Instructions for the task: Go through the material below and return each line with the string "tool" in it.

Supplied material:
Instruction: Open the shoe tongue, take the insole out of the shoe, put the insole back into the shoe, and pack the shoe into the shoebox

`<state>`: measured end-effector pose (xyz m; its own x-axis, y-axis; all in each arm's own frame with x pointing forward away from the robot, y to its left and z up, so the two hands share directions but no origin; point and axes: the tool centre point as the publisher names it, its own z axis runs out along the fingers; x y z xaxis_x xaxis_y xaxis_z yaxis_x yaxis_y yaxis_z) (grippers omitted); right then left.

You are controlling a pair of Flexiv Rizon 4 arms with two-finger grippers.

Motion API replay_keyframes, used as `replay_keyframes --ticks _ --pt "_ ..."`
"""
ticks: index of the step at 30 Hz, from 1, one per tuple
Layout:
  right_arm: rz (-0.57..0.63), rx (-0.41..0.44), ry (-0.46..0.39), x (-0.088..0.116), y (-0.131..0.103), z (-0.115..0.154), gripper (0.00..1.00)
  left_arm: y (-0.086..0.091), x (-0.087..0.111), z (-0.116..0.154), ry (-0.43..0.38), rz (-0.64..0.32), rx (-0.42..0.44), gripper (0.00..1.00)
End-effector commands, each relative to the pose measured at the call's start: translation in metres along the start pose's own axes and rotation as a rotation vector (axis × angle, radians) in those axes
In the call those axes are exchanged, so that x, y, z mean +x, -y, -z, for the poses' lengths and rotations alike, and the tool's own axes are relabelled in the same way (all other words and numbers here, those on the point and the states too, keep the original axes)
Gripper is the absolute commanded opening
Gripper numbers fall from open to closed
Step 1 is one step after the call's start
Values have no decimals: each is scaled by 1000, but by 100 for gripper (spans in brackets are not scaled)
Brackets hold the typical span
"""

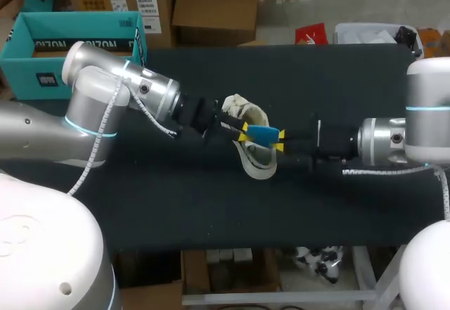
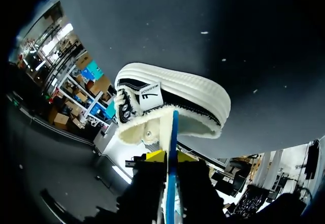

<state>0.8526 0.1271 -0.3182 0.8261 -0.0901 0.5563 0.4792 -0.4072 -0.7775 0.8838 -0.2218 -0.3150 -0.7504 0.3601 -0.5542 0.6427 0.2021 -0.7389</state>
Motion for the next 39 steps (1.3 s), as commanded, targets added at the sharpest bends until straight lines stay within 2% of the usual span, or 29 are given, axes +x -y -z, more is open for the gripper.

Your response:
`<state>`: measured end-effector pose (xyz m; its own x-axis, y-axis; all in each arm's own frame with x pointing forward away from the robot, y to its left and z up, so the two hands share directions but no origin; point and axes: the tool centre point as the publisher names it, its own z axis runs out along the fingers; x y z xaxis_x xaxis_y xaxis_z yaxis_x yaxis_y yaxis_z) (grippers omitted); right then left.
In the call those axes are exchanged, so that x, y, z mean +x, -y, -z, for the poses' lengths and rotations alike, and the tool's own axes are relabelled in the same way (all other words and numbers here, those on the point and the states too, keep the original axes)

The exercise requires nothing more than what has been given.